◆ Task directions ◆
Since the data must remain as supplied, reproduce it word for word.

◆ Raw data ◆
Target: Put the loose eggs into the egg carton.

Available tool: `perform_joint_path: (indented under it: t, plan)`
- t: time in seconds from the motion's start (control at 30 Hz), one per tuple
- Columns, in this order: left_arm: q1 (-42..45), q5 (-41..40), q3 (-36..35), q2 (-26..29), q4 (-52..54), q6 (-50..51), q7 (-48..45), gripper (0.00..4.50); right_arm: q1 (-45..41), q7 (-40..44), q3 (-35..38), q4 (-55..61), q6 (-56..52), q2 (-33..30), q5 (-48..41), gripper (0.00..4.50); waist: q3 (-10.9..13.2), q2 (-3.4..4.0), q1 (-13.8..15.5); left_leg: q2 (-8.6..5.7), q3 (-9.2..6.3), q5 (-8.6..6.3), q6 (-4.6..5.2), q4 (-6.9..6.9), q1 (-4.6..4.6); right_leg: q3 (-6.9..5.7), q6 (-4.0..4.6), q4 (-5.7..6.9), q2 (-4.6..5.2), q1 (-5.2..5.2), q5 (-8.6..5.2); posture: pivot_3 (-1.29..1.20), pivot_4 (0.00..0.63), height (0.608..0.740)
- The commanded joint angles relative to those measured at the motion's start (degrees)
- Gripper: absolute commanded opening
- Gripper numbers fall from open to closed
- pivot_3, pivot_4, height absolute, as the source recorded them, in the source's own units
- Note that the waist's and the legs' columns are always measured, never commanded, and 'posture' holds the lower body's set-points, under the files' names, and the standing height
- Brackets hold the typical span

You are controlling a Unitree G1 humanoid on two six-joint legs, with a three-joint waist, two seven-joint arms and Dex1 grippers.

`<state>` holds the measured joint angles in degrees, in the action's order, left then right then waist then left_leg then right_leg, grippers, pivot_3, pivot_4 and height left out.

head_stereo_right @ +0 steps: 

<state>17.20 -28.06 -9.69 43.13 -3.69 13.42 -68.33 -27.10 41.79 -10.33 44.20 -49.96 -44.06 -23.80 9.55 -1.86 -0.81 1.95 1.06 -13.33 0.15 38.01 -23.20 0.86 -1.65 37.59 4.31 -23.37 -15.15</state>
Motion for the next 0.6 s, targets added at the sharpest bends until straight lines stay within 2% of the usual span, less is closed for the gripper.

◆ Response below ◆
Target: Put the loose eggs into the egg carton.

Available tool: `perform_joint_path: (indented under it: t, plan)`
- t: time in seconds from the motion's start (control at 30 Hz), one per tuple
- Columns, in this order: left_arm: q1 (-42..45), q5 (-41..40), q3 (-36..35), q2 (-26..29), q4 (-52..54), q6 (-50..51), q7 (-48..45), gripper (0.00..4.50); right_arm: q1 (-45..41), q7 (-40..44), q3 (-35..38), q4 (-55..61), q6 (-56..52), q2 (-33..30), q5 (-48..41), gripper (0.00..4.50); waist: q3 (-10.9..13.2), q2 (-3.4..4.0), q1 (-13.8..15.5); left_leg: q2 (-8.6..5.7), q3 (-9.2..6.3), q5 (-8.6..6.3), q6 (-4.6..5.2), q4 (-6.9..6.9), q1 (-4.6..4.6); right_leg: q3 (-6.9..5.7), q6 (-4.0..4.6), q4 (-5.7..6.9), q2 (-4.6..5.2), q1 (-5.2..5.2), q5 (-8.6..5.2); posture: pivot_3 (-1.29..1.20), pivot_4 (0.00..0.63), height (0.608..0.740)
- The commanded joint angles relative to those measured at the motion's start (degrees)
- Gripper: absolute commanded opening
- Gripper numbers fall from open to closed
- pivot_3, pivot_4, height absolute, as the source recorded them, in the source's own units
- Note that the waist's and the legs' columns are always measured, never commanded, and 'posture' holds the lower body's set-points, under the files' names, and the standing height
- Brackets hold the typical span

You are controlling a Unitree G1 humanoid on two six-joint legs, with a three-joint waist, two seven-joint arms and Dex1 grippers.

`<state>` holds the measured joint angles in degrees, in the action's order, left then right then waist then left_leg then right_leg, grippers, pivot_3, pivot_4 and height left out.

head_stereo_right @ +0 steps: 

<state>17.20 -28.06 -9.69 43.13 -3.69 13.42 -68.33 -27.10 41.79 -10.33 44.20 -49.96 -44.06 -23.80 9.55 -1.86 -0.81 1.95 1.06 -13.33 0.15 38.01 -23.20 0.86 -1.65 37.59 4.31 -23.37 -15.15</state>
Motion for the next 0.6 s, targets added at the sharpest bends until straight lines stay within 2% of the usual span, less is closed for the gripper.

There is no more to this answer.